● **Exercise directions**:
Take every line from the listing below that contains "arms".

____

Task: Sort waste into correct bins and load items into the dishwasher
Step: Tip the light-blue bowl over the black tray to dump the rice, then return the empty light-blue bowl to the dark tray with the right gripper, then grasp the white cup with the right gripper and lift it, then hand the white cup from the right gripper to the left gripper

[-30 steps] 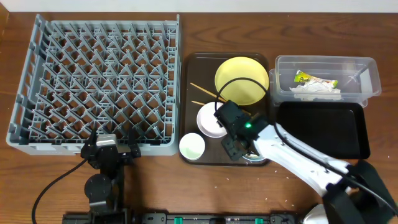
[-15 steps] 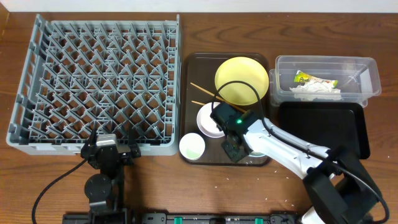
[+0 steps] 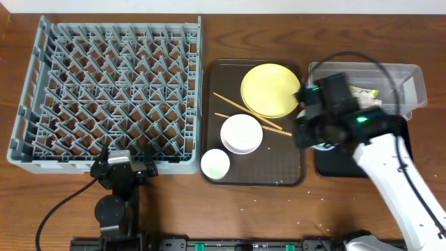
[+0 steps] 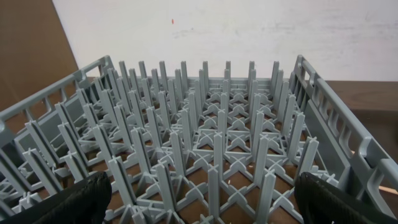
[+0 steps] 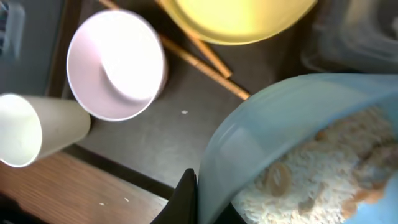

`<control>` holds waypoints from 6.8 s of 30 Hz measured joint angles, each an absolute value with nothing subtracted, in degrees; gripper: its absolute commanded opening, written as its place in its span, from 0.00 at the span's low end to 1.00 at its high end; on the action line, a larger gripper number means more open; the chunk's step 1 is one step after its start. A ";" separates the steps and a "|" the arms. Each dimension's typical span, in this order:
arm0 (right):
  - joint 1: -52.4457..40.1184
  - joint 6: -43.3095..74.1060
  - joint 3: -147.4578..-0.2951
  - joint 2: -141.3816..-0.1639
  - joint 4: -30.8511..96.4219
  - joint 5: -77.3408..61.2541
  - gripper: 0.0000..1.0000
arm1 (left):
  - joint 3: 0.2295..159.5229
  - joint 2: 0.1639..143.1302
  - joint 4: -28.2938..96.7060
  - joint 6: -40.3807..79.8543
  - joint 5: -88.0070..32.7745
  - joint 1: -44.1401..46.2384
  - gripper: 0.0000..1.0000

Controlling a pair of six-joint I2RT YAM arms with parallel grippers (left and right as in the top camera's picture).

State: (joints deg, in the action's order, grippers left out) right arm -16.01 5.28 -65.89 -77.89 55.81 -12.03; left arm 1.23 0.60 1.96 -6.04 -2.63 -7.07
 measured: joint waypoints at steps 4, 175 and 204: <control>-4.60 0.95 -61.04 -77.62 51.88 -22.79 0.01 | 1.23 0.58 1.96 -6.04 -2.63 -7.07 0.95; -46.72 21.04 -73.45 -104.86 49.30 -12.88 0.01 | 1.76 2.55 2.76 11.22 -3.68 -7.07 0.95; -14.37 17.17 -76.07 -95.07 26.92 -49.98 0.01 | 39.72 74.22 -6.50 69.80 -76.69 -7.07 0.90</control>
State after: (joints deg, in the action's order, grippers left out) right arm -14.37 17.17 -76.07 -95.07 26.92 -49.98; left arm 39.72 74.22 -6.50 69.80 -76.69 -7.07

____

● **Response area**:
`<control>` holds waypoints from 6.8 s of 30 Hz measured joint angles, each an absolute value with nothing subtracted, in degrees; gripper: its absolute commanded opening, written as its place in its span, from 0.00 at the span's low end to 1.00 at its high end; on the action line, a larger gripper number means more open; the chunk's step 1 is one step after its start. A ";" separates the steps and a "|" the arms. Each dimension's typical span, in this order:
Controlling a pair of six-joint I2RT YAM arms with parallel grippers (left and right as in the top camera's picture).

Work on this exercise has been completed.